Random ensemble Cost: 0.642211615964882 + stddev: 0.06788990707423054 = 0.6697555146140924
Random ensemble Gain: -0.17835381804813322
Greedy improvement:   1.076901405300471 standard deviations.
Naive ensemble Gain to random: 0.04408357955809594 cost gain: 0.03217655242817641
Random ensemble Gain to naive: -0.04611656271969555 cost gain: -0.033246303867615845
Greedy ensemble Gain to random: 0.17860122582933202 cost gain: 0.11384212698194973

So LoOP (Local Outlier Probabilities) performed really well on this data set. With both respect to the ROC AUC and to the cost it had the best method. A naive ensemble, averaging all 70 methods, is significantly worse than this (negative gain). The greedy ensemble however slightly improved over the best method with respect to ROC, although not with respect to cost (which actually is not surprising, as it is still only an average, which in general will only make costs worse).

While the greedy ensemble improved only very slightly against the best individual method, it clearly outperforms both the full naive ensemble, and randomized ensembles of the same size. This is in particular nice, as it did not even include the best individual methods.

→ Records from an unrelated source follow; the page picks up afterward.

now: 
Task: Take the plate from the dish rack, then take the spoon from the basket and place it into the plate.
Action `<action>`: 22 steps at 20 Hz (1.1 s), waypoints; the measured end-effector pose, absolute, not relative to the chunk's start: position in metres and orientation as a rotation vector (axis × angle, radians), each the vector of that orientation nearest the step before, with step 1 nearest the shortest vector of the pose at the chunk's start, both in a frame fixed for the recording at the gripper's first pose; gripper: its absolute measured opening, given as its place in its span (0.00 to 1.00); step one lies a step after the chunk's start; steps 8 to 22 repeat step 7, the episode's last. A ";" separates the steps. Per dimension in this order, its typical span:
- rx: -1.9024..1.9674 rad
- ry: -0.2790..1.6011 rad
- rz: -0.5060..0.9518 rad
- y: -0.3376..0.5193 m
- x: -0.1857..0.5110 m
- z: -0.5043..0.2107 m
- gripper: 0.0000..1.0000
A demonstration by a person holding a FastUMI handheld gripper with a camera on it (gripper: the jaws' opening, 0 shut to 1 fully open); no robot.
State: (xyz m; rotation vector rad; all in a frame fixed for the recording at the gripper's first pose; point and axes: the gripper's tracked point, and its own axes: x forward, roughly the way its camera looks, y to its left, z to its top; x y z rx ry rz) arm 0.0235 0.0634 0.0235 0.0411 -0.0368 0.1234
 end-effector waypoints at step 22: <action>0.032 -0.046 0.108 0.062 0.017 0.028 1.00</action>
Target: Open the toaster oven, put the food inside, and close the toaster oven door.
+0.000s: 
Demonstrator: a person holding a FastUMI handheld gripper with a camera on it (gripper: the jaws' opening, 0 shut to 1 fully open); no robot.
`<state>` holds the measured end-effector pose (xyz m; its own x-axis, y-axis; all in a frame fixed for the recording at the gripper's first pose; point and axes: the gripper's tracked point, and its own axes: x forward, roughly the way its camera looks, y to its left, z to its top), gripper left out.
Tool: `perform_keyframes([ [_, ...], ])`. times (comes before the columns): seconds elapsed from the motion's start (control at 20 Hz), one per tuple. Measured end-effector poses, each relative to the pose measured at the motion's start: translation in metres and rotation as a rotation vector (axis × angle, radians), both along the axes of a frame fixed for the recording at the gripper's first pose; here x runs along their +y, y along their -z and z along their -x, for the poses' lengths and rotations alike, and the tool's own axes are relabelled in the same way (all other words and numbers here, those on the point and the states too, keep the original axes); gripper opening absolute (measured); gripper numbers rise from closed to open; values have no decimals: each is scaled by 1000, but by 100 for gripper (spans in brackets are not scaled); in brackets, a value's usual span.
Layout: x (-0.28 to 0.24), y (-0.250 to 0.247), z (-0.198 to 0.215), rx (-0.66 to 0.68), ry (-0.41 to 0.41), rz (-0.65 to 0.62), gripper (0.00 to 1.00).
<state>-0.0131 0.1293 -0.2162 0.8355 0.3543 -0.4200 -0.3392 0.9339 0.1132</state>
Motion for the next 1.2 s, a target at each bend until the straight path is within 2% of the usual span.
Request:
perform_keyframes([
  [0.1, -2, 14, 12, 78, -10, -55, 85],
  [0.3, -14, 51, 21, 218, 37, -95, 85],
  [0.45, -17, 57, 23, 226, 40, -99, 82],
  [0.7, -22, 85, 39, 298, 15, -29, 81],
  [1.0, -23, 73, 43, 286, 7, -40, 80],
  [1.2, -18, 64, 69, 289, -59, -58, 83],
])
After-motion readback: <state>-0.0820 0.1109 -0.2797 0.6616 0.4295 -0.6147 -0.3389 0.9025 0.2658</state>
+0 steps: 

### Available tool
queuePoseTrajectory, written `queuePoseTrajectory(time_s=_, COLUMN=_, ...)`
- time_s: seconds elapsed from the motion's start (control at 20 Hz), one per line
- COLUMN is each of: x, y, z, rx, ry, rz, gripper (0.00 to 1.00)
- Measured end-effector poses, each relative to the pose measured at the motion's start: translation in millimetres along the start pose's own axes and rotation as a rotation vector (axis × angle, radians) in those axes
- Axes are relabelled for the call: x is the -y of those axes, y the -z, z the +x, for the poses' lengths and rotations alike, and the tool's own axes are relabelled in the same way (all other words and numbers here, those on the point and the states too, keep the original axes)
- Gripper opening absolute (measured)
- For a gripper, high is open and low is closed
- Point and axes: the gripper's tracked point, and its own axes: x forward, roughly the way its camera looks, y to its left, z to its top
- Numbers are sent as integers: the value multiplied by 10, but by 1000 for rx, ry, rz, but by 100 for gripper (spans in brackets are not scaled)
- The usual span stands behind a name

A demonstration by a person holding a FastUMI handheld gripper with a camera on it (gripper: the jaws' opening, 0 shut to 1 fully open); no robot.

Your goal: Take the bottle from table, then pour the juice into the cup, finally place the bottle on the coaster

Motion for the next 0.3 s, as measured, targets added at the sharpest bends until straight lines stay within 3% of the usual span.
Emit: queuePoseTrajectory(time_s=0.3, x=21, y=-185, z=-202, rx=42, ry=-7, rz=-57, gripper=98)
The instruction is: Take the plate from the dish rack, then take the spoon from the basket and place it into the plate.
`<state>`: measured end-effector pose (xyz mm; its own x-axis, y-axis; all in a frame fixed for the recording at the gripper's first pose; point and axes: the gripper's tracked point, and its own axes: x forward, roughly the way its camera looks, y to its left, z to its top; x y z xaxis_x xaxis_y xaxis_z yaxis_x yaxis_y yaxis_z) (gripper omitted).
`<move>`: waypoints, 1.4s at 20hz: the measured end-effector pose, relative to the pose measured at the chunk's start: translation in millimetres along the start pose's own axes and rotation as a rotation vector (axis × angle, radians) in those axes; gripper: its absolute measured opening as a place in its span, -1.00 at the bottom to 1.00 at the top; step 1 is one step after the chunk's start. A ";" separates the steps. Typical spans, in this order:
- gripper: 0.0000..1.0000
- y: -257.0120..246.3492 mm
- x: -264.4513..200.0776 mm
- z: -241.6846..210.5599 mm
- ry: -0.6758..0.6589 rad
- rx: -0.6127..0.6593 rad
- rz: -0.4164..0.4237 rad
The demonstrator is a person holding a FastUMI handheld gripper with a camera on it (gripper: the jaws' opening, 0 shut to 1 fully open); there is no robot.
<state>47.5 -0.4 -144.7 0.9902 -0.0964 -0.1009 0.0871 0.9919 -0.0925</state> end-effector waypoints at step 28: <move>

Visualizing pairwise gains

To see the benefits from combining two methods, use the class VisualizePairwiseGainMatrix:

de.lmu.ifi.dbs.elki.application.greedyensemble.VisualizePairwiseGainMatrix -dbc.in /tmp/aloi-results.ascii

will open a visualization window that computes the pairwise gain from combining two methods, always compared to the better of the two (not globally!). Green colors indicate the result became better than the two single methods. Red colors indicate that one of the single methods was better.

Continuing this research

Of course, this is still a very heuristic approach of building ensembles, and leaves research questions open. For example, the estimated set of outliers will have errors and might need refinement during the process. Similarly, the “target vector” could be updated during pruning. You are invited to explore more advanced methods, and we would appreciate if you cite both the scientific work for this greedy ensemble method (SDM 2012, at the top of this page), as well as ELKI itself (see ELKI publications).